What you need to do: Below are the records; copy exactly the stretch from the line containing "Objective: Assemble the" through the line containing "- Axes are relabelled", both ends included, and nothing else.
Start of Records provided
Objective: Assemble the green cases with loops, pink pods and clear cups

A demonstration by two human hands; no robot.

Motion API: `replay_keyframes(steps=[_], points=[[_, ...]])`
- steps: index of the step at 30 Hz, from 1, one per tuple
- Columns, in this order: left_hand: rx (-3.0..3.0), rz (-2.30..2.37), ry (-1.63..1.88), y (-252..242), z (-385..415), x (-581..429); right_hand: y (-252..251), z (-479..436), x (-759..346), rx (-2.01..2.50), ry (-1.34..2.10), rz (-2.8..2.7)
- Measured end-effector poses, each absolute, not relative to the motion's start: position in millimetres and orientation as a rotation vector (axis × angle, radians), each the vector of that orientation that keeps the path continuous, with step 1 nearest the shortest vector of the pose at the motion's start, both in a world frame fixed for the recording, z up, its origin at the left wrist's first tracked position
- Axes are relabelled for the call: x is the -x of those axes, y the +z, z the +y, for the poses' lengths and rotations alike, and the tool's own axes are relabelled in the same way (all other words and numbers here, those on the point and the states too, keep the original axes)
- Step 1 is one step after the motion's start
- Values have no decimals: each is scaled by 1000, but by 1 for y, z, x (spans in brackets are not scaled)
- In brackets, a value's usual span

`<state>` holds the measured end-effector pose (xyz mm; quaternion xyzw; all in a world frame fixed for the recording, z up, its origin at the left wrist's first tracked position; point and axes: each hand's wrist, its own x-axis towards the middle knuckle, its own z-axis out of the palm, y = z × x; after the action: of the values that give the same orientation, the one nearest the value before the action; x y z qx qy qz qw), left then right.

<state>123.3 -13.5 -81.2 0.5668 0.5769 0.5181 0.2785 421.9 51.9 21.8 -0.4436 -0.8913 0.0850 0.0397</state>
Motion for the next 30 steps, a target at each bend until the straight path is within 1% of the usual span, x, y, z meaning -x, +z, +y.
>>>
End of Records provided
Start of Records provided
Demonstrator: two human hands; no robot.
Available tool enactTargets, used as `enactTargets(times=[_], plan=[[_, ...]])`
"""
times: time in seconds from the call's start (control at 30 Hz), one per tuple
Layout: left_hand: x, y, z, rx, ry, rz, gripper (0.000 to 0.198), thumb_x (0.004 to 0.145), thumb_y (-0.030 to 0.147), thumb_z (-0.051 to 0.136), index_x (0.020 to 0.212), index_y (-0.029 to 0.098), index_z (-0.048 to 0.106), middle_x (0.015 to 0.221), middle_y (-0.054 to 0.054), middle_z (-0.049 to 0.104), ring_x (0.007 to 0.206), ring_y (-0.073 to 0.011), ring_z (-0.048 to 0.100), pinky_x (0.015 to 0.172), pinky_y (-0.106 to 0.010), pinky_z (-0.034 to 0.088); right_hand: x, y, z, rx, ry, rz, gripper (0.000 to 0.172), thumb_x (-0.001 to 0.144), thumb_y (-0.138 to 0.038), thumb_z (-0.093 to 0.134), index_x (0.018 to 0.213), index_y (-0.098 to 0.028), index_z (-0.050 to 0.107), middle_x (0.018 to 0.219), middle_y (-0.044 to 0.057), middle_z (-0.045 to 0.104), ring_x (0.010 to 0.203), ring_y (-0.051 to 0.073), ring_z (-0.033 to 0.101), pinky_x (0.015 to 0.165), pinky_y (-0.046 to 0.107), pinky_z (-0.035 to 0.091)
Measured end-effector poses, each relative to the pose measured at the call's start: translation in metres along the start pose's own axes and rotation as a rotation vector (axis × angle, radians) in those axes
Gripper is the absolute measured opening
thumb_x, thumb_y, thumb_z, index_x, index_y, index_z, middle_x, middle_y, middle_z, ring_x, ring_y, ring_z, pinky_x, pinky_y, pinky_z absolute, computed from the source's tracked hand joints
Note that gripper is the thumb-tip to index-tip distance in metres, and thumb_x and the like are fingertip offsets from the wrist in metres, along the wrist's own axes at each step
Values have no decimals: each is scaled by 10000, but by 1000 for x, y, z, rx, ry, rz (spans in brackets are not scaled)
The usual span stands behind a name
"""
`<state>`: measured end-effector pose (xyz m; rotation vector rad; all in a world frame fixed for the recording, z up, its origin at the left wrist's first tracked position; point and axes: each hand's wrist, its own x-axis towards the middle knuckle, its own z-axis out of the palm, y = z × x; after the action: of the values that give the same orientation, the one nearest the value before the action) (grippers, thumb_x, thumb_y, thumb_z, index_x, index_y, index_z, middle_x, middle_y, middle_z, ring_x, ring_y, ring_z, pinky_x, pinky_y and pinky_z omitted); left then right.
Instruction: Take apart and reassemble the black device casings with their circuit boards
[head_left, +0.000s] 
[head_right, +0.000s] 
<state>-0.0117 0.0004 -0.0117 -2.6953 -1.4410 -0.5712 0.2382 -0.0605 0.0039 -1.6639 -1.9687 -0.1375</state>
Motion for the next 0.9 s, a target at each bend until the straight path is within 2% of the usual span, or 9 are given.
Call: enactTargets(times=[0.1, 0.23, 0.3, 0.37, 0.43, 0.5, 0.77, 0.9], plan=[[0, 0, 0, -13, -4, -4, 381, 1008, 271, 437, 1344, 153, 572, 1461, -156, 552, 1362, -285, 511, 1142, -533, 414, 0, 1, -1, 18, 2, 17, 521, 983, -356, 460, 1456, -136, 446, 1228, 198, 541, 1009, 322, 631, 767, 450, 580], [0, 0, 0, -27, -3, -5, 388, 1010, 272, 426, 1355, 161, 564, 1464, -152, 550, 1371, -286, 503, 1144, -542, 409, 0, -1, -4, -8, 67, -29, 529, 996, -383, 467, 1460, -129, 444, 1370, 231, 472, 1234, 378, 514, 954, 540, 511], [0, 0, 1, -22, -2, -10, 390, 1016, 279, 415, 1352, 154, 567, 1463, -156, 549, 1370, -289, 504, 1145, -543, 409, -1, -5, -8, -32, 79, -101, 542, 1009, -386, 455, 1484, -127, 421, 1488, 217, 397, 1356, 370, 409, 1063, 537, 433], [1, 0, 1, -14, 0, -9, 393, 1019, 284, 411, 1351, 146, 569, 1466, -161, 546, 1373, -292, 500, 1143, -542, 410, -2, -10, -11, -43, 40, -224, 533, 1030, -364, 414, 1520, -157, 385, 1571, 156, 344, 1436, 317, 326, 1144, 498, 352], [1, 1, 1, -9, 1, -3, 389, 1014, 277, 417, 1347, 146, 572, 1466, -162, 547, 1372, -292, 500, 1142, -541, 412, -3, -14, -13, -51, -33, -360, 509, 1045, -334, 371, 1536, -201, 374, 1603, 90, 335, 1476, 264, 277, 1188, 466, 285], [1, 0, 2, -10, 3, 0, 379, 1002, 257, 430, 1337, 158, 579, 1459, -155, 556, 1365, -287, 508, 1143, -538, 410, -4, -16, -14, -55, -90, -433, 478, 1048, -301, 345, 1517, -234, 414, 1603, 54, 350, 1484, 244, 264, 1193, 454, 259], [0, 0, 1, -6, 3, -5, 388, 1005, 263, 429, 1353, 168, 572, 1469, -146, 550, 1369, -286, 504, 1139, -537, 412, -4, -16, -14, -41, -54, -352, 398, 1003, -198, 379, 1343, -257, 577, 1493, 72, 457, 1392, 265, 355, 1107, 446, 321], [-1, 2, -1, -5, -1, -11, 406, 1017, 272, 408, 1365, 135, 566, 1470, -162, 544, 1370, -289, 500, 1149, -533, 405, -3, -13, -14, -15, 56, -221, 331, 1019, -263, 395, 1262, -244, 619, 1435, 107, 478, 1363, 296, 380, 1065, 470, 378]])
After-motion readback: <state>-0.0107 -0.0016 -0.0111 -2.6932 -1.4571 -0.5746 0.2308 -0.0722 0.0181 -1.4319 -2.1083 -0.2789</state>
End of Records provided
Output of the task:
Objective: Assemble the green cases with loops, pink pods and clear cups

A demonstration by two human hands; no robot.

Motion API: `replay_keyframes(steps=[_], points=[[_, ...]])`
- steps: index of the step at 30 Hz, from 1, one per tuple
- Columns, in this order: left_hand: rx (-3.0..3.0), rz (-2.30..2.37), ry (-1.63..1.88), y (-252..242), z (-385..415), x (-581..429); right_hand: y (-252..251), z (-479..436), x (-759..346), rx (-2.01..2.50), ry (-1.34..2.10), rz (-2.8..2.7)
- Measured end-effector poses, each absolute, not relative to the motion's start: position in millimetres and orientation as a rotation vector (axis × angle, radians), each the vector of that orientation that keeps the path continuous, with step 1 nearest the shortest vector of the pose at the motion's start, both in a world frame fixed for the recording, z up, its origin at the left wrist's first tracked position
- Axes are relabelled for the call: x is the -x of those axes, y the +z, z the +y, for the poses' lengths and rotations alike, and the tool's own axes are relabelled in the same way (all other words and numbers here, those on the point and the states too, keep the original axes)

That is the complete output for this exercise.